### Raw data
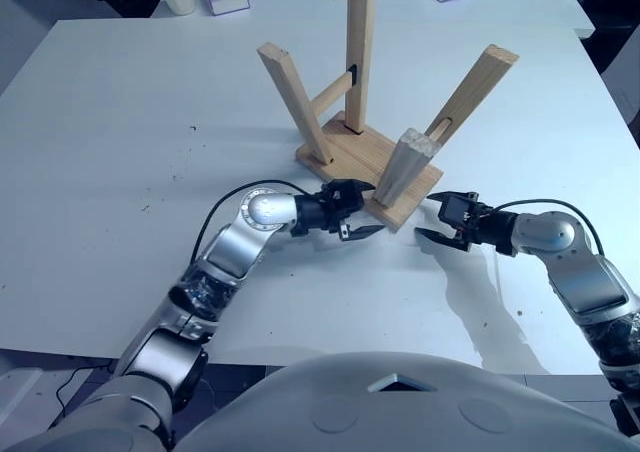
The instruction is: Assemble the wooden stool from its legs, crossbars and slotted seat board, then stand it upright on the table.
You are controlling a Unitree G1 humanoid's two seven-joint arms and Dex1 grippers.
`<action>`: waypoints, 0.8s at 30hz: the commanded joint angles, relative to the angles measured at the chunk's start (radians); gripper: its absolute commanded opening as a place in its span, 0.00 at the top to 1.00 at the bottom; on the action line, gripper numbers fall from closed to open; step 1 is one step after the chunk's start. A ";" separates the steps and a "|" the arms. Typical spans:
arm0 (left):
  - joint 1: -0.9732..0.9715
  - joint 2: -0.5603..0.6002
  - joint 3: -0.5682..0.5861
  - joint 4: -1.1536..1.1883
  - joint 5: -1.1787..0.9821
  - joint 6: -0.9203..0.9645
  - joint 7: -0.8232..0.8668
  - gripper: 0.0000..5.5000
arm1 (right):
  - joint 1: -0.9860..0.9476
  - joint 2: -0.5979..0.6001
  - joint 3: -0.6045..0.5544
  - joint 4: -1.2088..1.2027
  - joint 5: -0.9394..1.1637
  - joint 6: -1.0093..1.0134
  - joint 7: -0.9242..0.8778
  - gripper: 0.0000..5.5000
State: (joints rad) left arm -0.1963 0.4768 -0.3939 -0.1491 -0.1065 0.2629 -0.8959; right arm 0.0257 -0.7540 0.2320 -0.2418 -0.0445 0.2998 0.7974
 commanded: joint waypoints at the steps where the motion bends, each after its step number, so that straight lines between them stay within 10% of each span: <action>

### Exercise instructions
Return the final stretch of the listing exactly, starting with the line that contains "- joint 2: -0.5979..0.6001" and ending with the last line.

### Answer box
  - joint 2: -0.5979..0.6001
  - joint 3: -0.6045..0.5544
  - joint 4: -1.2088..1.2027
  - joint 5: -0.9394..1.1637
  - joint 6: -1.0093..1.0134
  - joint 7: -0.9242..0.8778
  - gripper: 0.0000..5.5000
State: (joints rad) left arm -0.1963 0.4768 -0.3939 -0.1491 -0.1065 0.2629 -0.8959; right arm 0.0257 -0.7540 0.2320 -0.2418 -0.0445 0.2998 0.7974
 commanded: joint waypoints at the steps where the motion bends, each after its step number, so that straight lines between them stay within 10% of each span: <action>

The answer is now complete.